PROBLEM DESCRIPTION ->
Please give the count of lines below that include "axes" and leave out everything else.
BEGIN INFORMATION SUPPLIED
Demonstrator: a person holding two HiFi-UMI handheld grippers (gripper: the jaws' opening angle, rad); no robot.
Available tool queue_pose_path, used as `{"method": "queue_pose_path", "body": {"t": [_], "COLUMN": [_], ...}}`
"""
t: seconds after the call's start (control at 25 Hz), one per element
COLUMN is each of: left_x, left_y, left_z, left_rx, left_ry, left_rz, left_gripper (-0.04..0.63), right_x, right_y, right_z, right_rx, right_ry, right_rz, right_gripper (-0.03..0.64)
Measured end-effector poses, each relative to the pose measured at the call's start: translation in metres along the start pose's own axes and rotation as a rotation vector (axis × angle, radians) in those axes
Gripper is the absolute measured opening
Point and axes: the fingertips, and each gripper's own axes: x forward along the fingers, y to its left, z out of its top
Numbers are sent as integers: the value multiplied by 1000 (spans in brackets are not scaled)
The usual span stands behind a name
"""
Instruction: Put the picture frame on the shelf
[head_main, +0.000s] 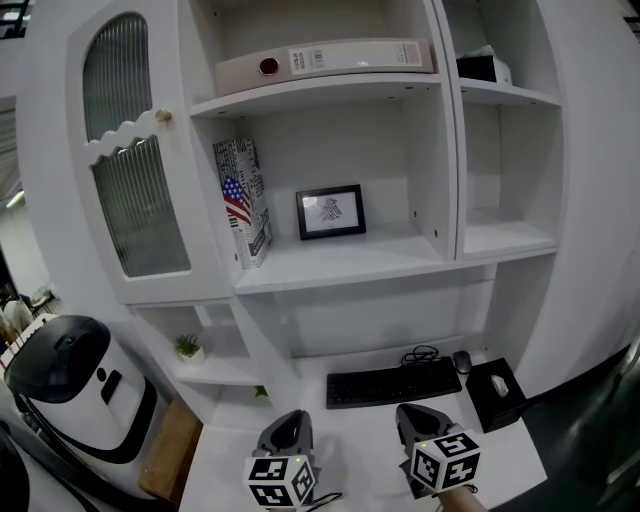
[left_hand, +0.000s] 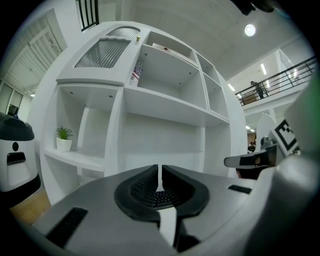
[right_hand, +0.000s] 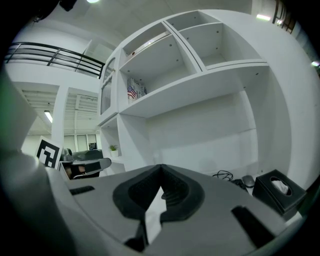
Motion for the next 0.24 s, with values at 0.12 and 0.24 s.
{"method": "queue_pose_path", "body": {"t": [0.12, 0.24], "left_x": [2, 4], "left_y": [2, 3], "left_z": [-2, -3], "left_rx": [-5, -5], "left_ry": [2, 4], "left_rz": [-1, -4], "left_gripper": [29, 28], "right_x": [3, 6], "right_y": [-2, -1], "right_z": [-2, -3], "right_rx": [6, 9], "right_ry": [7, 15], "right_rz": [3, 9], "right_gripper": [0, 0]}}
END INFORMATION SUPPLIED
REPLY ->
2